* [Exercise objective]: Of the material below, only the lines from the line containing "We show a camera" down to the line containing "Localize red handled" belong in the answer, written out exactly.

* [Exercise data]:
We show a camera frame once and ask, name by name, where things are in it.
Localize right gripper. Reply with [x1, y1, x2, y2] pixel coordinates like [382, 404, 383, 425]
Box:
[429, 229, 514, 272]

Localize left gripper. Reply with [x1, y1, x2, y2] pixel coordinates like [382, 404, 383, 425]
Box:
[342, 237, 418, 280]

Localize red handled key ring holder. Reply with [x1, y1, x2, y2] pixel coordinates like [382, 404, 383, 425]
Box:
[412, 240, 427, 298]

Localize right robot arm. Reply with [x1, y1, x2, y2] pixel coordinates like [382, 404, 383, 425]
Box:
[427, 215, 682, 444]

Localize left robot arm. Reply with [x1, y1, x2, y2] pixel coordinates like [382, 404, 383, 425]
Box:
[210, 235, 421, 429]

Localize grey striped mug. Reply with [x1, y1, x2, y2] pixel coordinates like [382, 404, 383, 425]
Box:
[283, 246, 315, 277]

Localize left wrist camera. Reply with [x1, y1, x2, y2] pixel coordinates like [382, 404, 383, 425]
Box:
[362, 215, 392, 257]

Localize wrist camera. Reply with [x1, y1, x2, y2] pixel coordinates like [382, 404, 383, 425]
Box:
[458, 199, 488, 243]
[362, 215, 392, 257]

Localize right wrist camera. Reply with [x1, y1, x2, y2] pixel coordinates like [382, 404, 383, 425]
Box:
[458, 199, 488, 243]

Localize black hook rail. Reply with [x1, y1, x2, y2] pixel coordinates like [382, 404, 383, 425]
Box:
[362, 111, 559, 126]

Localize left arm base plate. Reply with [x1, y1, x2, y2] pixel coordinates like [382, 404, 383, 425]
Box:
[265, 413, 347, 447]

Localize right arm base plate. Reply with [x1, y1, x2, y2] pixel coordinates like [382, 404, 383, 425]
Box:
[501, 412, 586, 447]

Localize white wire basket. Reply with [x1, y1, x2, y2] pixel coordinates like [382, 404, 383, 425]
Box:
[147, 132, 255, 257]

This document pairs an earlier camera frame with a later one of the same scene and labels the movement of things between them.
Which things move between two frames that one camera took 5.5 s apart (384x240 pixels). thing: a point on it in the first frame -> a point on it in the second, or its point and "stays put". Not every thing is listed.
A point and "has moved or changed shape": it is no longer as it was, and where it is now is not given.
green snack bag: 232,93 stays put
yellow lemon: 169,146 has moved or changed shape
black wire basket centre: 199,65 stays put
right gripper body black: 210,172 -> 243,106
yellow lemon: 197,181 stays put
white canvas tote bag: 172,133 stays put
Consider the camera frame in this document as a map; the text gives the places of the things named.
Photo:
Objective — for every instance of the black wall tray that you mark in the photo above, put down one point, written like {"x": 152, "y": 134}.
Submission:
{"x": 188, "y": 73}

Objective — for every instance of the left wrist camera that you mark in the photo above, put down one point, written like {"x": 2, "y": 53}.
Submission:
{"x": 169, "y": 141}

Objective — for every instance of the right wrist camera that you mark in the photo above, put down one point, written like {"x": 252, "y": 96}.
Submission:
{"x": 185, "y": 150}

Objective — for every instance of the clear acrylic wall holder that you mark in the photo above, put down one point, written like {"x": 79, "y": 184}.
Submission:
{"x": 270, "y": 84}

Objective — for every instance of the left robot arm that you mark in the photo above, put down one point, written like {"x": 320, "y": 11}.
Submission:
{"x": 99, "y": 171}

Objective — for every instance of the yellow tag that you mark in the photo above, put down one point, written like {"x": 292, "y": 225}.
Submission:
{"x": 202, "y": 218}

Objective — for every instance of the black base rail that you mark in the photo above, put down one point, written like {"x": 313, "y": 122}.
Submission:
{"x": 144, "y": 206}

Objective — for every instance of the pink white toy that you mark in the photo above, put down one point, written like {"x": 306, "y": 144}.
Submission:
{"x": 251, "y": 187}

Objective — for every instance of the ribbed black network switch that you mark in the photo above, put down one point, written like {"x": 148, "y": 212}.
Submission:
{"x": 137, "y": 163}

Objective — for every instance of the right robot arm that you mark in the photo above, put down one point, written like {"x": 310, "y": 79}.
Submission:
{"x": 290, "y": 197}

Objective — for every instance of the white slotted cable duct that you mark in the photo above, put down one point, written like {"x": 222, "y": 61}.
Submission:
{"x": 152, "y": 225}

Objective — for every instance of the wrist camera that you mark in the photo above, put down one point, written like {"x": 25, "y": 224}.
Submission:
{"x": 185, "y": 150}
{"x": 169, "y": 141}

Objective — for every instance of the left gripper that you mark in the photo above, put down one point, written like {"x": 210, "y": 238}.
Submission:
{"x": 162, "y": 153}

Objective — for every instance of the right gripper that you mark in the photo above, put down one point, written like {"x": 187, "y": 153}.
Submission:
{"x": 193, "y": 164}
---
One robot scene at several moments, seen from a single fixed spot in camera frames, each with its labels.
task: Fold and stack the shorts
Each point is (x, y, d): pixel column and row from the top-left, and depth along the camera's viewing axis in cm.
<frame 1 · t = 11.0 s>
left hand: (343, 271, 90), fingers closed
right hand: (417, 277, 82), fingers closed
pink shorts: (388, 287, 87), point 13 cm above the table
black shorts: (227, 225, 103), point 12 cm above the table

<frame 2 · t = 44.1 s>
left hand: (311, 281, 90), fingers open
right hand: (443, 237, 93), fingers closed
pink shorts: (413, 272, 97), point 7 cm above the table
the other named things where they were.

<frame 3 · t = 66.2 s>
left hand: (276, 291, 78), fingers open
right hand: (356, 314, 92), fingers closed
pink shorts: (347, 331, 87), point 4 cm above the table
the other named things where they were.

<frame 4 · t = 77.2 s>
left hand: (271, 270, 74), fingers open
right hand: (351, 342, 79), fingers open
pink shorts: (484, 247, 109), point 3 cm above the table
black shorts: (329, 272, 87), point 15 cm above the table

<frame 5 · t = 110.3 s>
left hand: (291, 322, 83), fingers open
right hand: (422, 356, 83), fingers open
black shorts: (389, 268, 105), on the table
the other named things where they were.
...
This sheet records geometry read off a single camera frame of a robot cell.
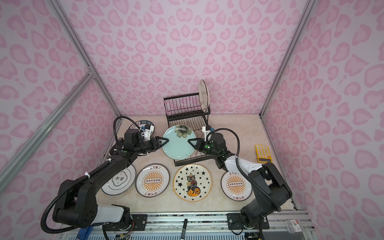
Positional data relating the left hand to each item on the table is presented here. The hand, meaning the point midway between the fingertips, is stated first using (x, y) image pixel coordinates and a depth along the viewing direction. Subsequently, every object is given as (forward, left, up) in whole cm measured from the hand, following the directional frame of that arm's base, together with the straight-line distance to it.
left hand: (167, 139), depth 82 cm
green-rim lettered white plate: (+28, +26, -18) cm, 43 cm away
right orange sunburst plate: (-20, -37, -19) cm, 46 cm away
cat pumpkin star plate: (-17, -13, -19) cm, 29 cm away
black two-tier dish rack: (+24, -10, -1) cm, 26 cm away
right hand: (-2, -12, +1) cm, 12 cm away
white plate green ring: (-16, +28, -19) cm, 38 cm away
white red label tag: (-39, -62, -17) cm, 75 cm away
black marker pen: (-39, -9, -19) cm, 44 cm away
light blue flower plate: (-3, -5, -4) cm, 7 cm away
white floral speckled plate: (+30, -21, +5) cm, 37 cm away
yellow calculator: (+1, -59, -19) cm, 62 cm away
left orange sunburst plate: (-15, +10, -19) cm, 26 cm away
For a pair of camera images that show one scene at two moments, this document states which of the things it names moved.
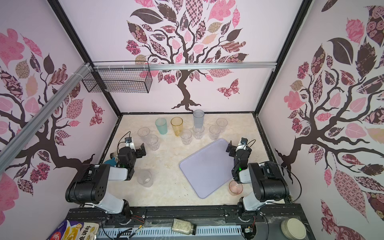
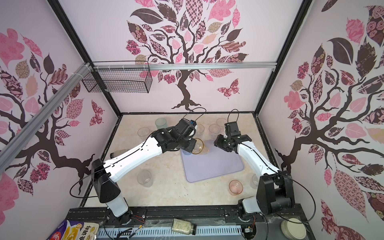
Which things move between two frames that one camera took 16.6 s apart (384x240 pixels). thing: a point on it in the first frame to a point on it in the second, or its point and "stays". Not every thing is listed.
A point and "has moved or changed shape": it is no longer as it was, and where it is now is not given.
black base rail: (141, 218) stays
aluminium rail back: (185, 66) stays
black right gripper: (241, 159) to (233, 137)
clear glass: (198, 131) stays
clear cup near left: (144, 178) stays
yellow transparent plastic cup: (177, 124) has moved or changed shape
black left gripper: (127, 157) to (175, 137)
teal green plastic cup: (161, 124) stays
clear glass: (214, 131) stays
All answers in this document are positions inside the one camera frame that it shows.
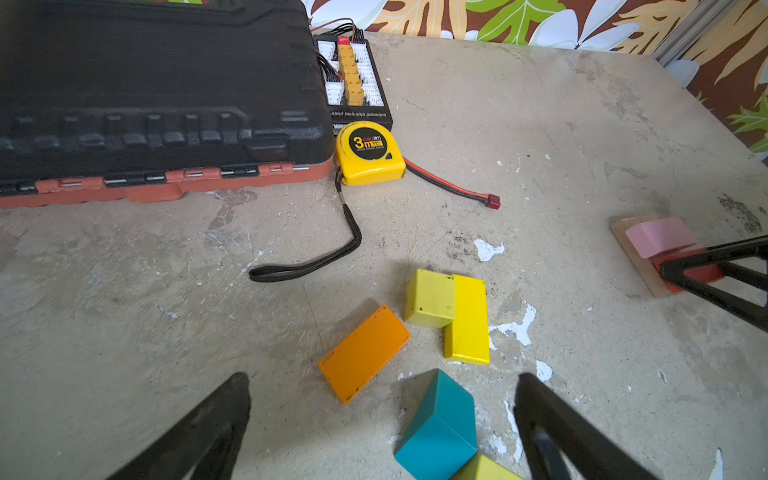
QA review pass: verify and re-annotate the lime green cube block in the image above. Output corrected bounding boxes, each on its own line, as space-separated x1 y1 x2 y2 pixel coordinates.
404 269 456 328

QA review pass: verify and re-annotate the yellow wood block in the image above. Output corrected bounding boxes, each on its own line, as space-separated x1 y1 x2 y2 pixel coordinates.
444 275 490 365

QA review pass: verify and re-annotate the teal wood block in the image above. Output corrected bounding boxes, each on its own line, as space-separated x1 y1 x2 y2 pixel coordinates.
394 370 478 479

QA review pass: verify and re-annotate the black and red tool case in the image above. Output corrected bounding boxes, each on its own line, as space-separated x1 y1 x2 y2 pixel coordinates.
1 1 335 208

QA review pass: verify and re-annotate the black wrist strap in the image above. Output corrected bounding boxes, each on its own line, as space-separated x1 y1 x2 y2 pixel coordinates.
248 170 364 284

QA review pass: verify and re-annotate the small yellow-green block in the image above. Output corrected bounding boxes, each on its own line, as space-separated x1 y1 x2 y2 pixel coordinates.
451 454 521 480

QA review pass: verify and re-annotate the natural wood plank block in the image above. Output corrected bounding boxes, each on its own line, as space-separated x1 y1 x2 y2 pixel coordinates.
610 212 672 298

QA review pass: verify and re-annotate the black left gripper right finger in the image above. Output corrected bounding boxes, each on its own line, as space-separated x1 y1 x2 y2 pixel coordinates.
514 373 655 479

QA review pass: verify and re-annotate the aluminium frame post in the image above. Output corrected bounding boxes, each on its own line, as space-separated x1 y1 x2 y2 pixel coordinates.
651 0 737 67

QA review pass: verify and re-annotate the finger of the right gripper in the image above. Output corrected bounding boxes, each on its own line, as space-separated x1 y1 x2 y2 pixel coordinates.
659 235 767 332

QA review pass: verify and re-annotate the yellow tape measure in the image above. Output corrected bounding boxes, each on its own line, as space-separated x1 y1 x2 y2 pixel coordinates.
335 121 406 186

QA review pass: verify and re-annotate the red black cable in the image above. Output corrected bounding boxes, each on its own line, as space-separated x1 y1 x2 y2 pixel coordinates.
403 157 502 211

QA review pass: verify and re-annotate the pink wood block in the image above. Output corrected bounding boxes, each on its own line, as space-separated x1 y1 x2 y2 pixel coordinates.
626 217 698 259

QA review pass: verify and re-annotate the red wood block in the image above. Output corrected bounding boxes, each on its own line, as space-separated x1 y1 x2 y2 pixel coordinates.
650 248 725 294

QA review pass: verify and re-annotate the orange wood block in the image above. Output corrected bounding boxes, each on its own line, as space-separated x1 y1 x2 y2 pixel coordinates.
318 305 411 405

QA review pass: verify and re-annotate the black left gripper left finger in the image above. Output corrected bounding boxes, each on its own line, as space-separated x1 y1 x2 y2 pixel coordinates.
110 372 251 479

* [Written reply]:
We show a camera frame once and ask, name by name, where things are in it.
Localize right gripper. Reply with [x1, y1, x2, y2] pixel coordinates like [382, 404, 383, 425]
Box:
[429, 229, 514, 272]

Localize left gripper. Reply with [x1, y1, x2, y2] pixel coordinates like [382, 404, 383, 425]
Box:
[342, 237, 418, 280]

Localize red handled key ring holder. Reply with [x1, y1, x2, y2] pixel coordinates like [382, 404, 383, 425]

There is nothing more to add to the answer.